The task: Only these lines of the data below are wanted: the one with "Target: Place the", the one with "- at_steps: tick", and any lines between them, each repeated exactly.

--

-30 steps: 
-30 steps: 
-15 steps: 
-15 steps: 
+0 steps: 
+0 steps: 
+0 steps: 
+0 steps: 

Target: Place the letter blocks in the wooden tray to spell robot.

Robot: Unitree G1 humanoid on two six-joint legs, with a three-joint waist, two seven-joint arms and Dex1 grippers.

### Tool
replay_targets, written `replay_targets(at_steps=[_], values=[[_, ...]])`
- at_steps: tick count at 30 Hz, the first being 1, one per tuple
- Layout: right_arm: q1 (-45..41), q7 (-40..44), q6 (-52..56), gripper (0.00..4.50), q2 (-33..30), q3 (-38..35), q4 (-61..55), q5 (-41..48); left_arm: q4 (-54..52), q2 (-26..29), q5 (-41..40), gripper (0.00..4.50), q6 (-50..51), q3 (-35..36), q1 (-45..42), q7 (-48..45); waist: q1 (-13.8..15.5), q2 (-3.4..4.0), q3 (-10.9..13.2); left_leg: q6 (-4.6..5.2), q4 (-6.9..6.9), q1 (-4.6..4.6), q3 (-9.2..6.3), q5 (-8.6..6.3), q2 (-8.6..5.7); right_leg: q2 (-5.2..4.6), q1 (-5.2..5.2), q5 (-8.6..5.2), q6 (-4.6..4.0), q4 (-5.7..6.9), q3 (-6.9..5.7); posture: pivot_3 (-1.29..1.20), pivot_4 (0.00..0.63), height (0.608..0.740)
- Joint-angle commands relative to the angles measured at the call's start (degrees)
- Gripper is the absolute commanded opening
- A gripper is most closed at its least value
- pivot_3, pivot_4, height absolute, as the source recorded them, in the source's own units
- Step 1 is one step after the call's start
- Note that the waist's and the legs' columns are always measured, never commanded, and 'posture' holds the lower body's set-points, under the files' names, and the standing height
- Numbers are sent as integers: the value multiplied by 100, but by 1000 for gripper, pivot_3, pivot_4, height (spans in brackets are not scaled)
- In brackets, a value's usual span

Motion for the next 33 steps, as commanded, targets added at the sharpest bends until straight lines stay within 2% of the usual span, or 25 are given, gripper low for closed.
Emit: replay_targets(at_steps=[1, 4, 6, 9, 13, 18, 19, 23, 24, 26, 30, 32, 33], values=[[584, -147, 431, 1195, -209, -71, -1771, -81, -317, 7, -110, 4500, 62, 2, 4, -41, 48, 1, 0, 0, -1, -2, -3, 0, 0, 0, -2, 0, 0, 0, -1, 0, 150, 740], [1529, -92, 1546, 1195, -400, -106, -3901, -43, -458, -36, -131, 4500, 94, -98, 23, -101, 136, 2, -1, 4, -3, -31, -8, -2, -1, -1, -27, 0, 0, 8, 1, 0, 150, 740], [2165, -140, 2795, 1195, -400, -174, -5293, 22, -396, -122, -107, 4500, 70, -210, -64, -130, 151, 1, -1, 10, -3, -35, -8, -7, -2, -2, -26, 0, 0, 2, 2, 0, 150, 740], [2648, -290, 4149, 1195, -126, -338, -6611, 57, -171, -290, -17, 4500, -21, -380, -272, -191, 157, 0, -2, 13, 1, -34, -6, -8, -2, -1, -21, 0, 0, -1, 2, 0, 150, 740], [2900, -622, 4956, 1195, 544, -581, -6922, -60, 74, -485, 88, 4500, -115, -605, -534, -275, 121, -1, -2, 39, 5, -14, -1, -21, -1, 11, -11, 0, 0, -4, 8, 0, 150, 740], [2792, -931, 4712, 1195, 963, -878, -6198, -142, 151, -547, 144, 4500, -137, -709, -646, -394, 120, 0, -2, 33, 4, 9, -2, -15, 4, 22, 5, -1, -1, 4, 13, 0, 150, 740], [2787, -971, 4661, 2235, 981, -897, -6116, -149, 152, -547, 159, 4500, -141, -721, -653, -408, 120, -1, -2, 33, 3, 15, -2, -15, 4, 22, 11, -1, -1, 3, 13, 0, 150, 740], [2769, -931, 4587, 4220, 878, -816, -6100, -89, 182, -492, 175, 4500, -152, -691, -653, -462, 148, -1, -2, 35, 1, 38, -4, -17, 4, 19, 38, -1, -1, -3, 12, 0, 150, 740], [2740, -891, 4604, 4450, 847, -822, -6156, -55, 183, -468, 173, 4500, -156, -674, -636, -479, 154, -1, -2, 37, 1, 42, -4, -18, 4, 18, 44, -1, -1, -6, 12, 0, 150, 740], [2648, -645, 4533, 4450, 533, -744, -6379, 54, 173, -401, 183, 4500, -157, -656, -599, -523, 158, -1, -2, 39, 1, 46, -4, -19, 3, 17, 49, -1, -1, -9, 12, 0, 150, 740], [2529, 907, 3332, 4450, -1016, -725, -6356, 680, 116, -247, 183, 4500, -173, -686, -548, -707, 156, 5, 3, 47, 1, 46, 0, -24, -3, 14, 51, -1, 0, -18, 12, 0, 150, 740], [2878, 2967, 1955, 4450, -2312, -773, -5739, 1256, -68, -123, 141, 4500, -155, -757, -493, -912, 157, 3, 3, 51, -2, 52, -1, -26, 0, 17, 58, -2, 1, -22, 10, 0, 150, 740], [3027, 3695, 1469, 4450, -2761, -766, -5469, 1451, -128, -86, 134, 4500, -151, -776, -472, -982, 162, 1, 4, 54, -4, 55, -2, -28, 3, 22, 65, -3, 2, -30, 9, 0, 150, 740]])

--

Task solution:
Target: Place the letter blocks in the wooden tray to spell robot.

Robot: Unitree G1 humanoid on two six-joint legs, with a three-joint waist, two seven-joint arms and Dex1 grippers.

### Tool
replay_targets, written `replay_targets(at_steps=[_], values=[[_, ...]])`
- at_steps: tick count at 30 Hz, the first being 1, one per tuple

What needed an answer now has one.